## TASK DIRECTIONS
Copy nothing from the entries below except the lines from the one containing "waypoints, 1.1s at" through the one containing "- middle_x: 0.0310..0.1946", and copy those exactly.

Records from a data source:

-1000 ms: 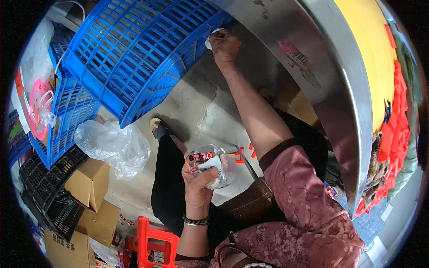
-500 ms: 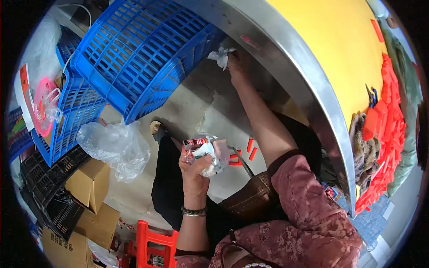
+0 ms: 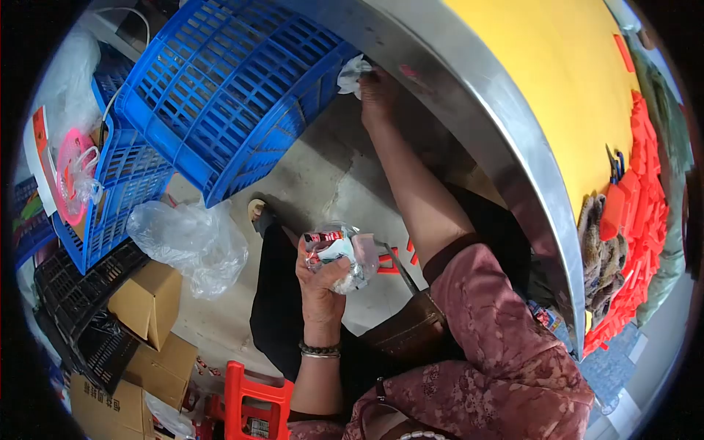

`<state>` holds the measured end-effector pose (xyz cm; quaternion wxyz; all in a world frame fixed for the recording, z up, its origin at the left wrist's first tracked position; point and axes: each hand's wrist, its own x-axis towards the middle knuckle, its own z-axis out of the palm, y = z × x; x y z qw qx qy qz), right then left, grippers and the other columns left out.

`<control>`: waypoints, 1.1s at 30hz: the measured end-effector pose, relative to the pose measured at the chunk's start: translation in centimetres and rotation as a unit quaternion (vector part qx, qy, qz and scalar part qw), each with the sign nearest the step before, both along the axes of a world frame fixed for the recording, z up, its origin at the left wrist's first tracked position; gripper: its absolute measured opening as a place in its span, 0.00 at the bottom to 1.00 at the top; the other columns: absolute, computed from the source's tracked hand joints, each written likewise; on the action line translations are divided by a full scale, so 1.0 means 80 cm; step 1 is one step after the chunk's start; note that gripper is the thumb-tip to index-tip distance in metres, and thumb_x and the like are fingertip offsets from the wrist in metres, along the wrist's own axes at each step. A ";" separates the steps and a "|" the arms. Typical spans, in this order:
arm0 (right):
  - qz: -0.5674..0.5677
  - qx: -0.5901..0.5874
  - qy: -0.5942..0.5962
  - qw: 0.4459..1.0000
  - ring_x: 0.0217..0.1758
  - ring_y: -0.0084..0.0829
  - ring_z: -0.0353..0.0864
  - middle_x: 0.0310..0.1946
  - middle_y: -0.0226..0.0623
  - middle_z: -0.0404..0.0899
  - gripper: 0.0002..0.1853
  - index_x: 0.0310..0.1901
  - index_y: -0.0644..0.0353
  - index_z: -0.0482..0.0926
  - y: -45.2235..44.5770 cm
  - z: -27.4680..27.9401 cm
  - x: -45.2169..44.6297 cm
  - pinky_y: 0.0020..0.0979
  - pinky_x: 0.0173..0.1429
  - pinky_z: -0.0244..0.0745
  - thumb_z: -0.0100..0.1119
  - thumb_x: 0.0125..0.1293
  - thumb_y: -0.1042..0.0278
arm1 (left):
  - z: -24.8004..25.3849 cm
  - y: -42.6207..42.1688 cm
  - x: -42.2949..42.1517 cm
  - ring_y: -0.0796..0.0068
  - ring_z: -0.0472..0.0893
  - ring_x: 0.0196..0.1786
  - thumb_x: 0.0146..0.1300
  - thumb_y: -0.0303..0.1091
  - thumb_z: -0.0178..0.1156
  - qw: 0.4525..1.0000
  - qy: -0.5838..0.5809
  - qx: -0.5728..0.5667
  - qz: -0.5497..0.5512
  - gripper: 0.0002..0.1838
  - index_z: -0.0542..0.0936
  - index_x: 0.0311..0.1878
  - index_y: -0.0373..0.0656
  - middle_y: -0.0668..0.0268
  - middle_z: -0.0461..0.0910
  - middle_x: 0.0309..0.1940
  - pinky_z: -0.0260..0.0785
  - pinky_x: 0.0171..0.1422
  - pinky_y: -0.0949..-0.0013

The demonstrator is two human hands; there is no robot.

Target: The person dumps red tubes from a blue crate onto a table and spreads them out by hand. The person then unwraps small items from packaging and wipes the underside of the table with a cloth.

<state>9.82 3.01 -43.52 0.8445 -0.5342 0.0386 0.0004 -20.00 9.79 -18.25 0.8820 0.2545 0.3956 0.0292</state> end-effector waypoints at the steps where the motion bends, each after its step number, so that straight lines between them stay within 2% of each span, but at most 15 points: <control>1: -0.007 -0.006 -0.002 1.000 0.39 0.24 0.78 0.35 0.29 0.78 0.15 0.43 0.63 0.78 0.010 -0.011 -0.001 0.30 0.48 0.73 0.67 0.56 0.68 | 0.001 0.001 0.000 0.75 0.80 0.41 0.44 0.21 0.67 1.000 0.000 -0.002 0.004 0.25 0.73 0.49 0.41 0.67 0.79 0.40 0.74 0.49 0.71; 5: -0.031 0.006 -0.033 0.999 0.33 0.24 0.78 0.32 0.29 0.79 0.10 0.41 0.64 0.80 0.033 0.012 -0.007 0.26 0.42 0.74 0.64 0.57 0.75 | 0.003 0.003 -0.002 0.75 0.80 0.41 0.44 0.21 0.67 1.000 0.006 -0.019 0.012 0.26 0.72 0.49 0.42 0.67 0.79 0.40 0.74 0.48 0.71; 6: -0.044 -0.136 -0.030 0.989 0.33 0.24 0.78 0.32 0.30 0.79 0.08 0.40 0.64 0.81 0.033 0.023 -0.012 0.26 0.41 0.74 0.62 0.58 0.76 | 0.003 0.002 -0.002 0.75 0.80 0.41 0.44 0.21 0.67 1.000 0.007 -0.025 0.012 0.26 0.72 0.50 0.42 0.67 0.79 0.40 0.74 0.48 0.71; 8: -0.067 -0.407 -0.025 0.910 0.33 0.24 0.79 0.31 0.32 0.81 0.07 0.40 0.64 0.82 0.027 0.035 -0.020 0.25 0.40 0.74 0.58 0.59 0.76 | 0.002 0.002 -0.003 0.74 0.81 0.41 0.45 0.21 0.67 0.999 0.006 -0.035 0.007 0.26 0.72 0.50 0.42 0.66 0.79 0.40 0.74 0.48 0.70; 11: -0.055 -0.342 -0.120 0.930 0.33 0.25 0.81 0.31 0.39 0.82 0.09 0.40 0.65 0.82 0.026 0.029 -0.012 0.27 0.40 0.75 0.55 0.60 0.73 | -0.001 0.000 -0.009 0.74 0.81 0.41 0.45 0.21 0.66 0.999 0.011 -0.045 0.011 0.26 0.72 0.50 0.41 0.66 0.79 0.40 0.74 0.49 0.70; 13: -0.015 -0.441 -0.064 0.895 0.34 0.31 0.83 0.32 0.43 0.82 0.10 0.40 0.64 0.82 0.028 0.071 -0.023 0.31 0.41 0.75 0.55 0.60 0.71 | 0.000 0.001 -0.008 0.74 0.81 0.41 0.45 0.20 0.66 0.999 0.008 -0.048 0.013 0.25 0.72 0.50 0.41 0.66 0.79 0.39 0.75 0.49 0.70; 14: -0.007 -0.479 -0.076 0.875 0.35 0.33 0.83 0.33 0.45 0.82 0.10 0.40 0.64 0.82 0.025 0.075 -0.021 0.32 0.42 0.76 0.55 0.59 0.70 | 0.003 0.002 -0.005 0.74 0.81 0.41 0.45 0.20 0.66 0.999 0.003 -0.050 0.011 0.25 0.73 0.50 0.41 0.66 0.80 0.39 0.74 0.49 0.70; 15: 0.000 -0.515 -0.089 0.853 0.36 0.36 0.84 0.34 0.46 0.82 0.11 0.40 0.64 0.82 0.023 0.081 -0.020 0.34 0.42 0.76 0.55 0.59 0.70 | 0.004 0.001 -0.003 0.74 0.81 0.40 0.45 0.20 0.66 0.999 -0.002 -0.052 0.007 0.25 0.73 0.49 0.41 0.66 0.80 0.39 0.74 0.49 0.70; 17: -0.009 -0.557 -0.191 0.808 0.37 0.42 0.83 0.36 0.48 0.82 0.11 0.40 0.63 0.82 0.022 0.072 -0.013 0.37 0.44 0.76 0.55 0.58 0.70 | 0.001 -0.002 -0.001 0.74 0.81 0.40 0.46 0.20 0.66 0.999 -0.015 -0.040 0.008 0.24 0.73 0.49 0.40 0.66 0.80 0.39 0.75 0.49 0.70; 20: 0.001 -0.509 -0.285 0.812 0.40 0.50 0.82 0.38 0.50 0.81 0.10 0.40 0.61 0.82 0.022 0.072 -0.010 0.40 0.45 0.76 0.56 0.57 0.71 | -0.006 -0.002 -0.003 0.74 0.81 0.40 0.46 0.20 0.66 0.999 -0.014 -0.034 0.005 0.24 0.73 0.49 0.40 0.65 0.80 0.39 0.75 0.49 0.69; 23: 0.059 -0.572 -0.236 0.783 0.34 0.40 0.84 0.36 0.46 0.82 0.10 0.40 0.61 0.82 0.012 0.093 -0.009 0.36 0.41 0.77 0.55 0.58 0.71 | 0.001 -0.002 0.002 0.73 0.82 0.40 0.47 0.21 0.66 0.999 -0.006 -0.040 0.000 0.24 0.73 0.49 0.40 0.64 0.80 0.39 0.75 0.48 0.69; 26: 0.141 -0.459 -0.049 0.876 0.30 0.27 0.82 0.32 0.40 0.82 0.11 0.42 0.60 0.82 -0.011 0.065 0.007 0.30 0.37 0.76 0.55 0.59 0.71 | -0.001 0.001 0.001 0.73 0.82 0.40 0.47 0.21 0.65 1.000 -0.004 -0.030 0.005 0.24 0.72 0.49 0.39 0.64 0.80 0.39 0.76 0.47 0.69; 28: 0.126 -0.410 -0.001 0.903 0.29 0.20 0.79 0.31 0.36 0.82 0.12 0.44 0.59 0.82 -0.029 0.053 0.010 0.27 0.35 0.75 0.54 0.61 0.70 | -0.003 0.000 0.001 0.73 0.82 0.39 0.47 0.21 0.65 1.000 -0.003 -0.025 0.008 0.24 0.72 0.50 0.39 0.64 0.80 0.39 0.77 0.47 0.68; 30: 0.105 -0.422 -0.020 0.900 0.28 0.19 0.79 0.30 0.35 0.82 0.12 0.45 0.57 0.82 -0.037 0.048 0.012 0.27 0.34 0.74 0.53 0.61 0.70 | -0.001 -0.001 0.000 0.73 0.82 0.39 0.47 0.21 0.65 1.000 0.001 -0.026 0.009 0.24 0.72 0.50 0.40 0.64 0.80 0.39 0.77 0.46 0.69; 33: 0.077 -0.503 -0.130 0.851 0.28 0.28 0.81 0.31 0.40 0.82 0.12 0.44 0.56 0.83 -0.019 0.050 0.013 0.31 0.35 0.75 0.54 0.59 0.71 | -0.002 -0.001 0.000 0.69 0.83 0.36 0.45 0.25 0.65 1.000 0.005 0.006 0.016 0.25 0.73 0.51 0.38 0.62 0.80 0.38 0.79 0.39 0.65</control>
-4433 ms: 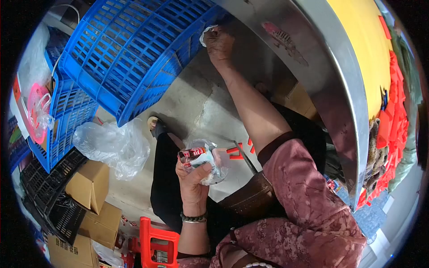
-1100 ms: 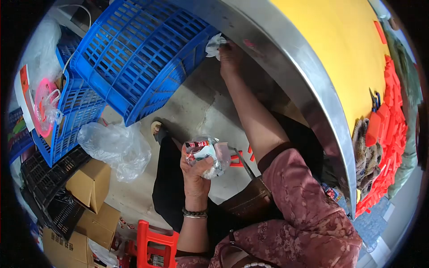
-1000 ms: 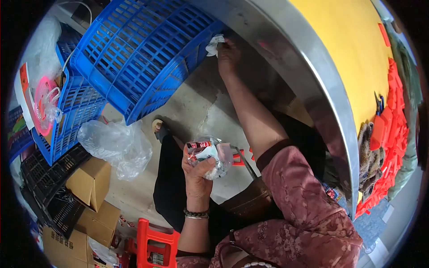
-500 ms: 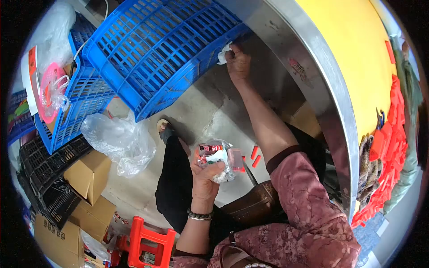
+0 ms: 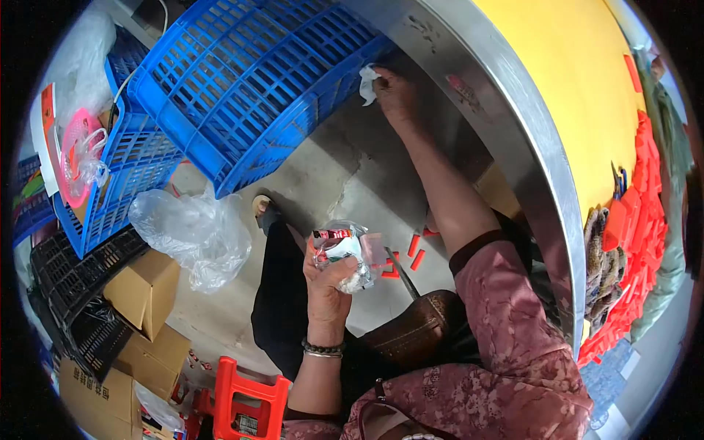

## ANSWER SECTION
`<control>`: waypoints, 1.1s at 30hz: the measured end-effector pose, relative to the pose measured at the chunk's start: translation in centimetres and rotation as a unit quaternion (vector part qx, qy, qz and scalar part qw), each with the sign nearest the step before, both along the axes of a world frame fixed for the recording, z up, its origin at the left wrist's first tracked position; gripper: its absolute measured opening as a place in its span, 0.00 at the bottom to 1.00 at the top; the other columns: absolute, computed from the source's tracked hand joints, each written likewise; on the action line translations are divided by a full scale, so 1.0 means 80 cm; step 1 is one step after the chunk's start; note that gripper is the thumb-tip to index-tip distance in metres, and thumb_x and the like are fingertip offsets from the wrist in metres, along the wrist's own axes at each step. A ";" separates the steps and a "|" the arms. Typical spans, in this order:
arm0 (right):
  - qz: -0.5674..0.5677
  - qx: -0.5901..0.5874
  - qy: -0.5942..0.5962
  - qw: 0.4459..1.0000
  - ring_x: 0.0217..0.1758
  - ring_y: -0.0084..0.0829
  - ring_z: -0.0353..0.0864
  - middle_x: 0.0310..0.1946

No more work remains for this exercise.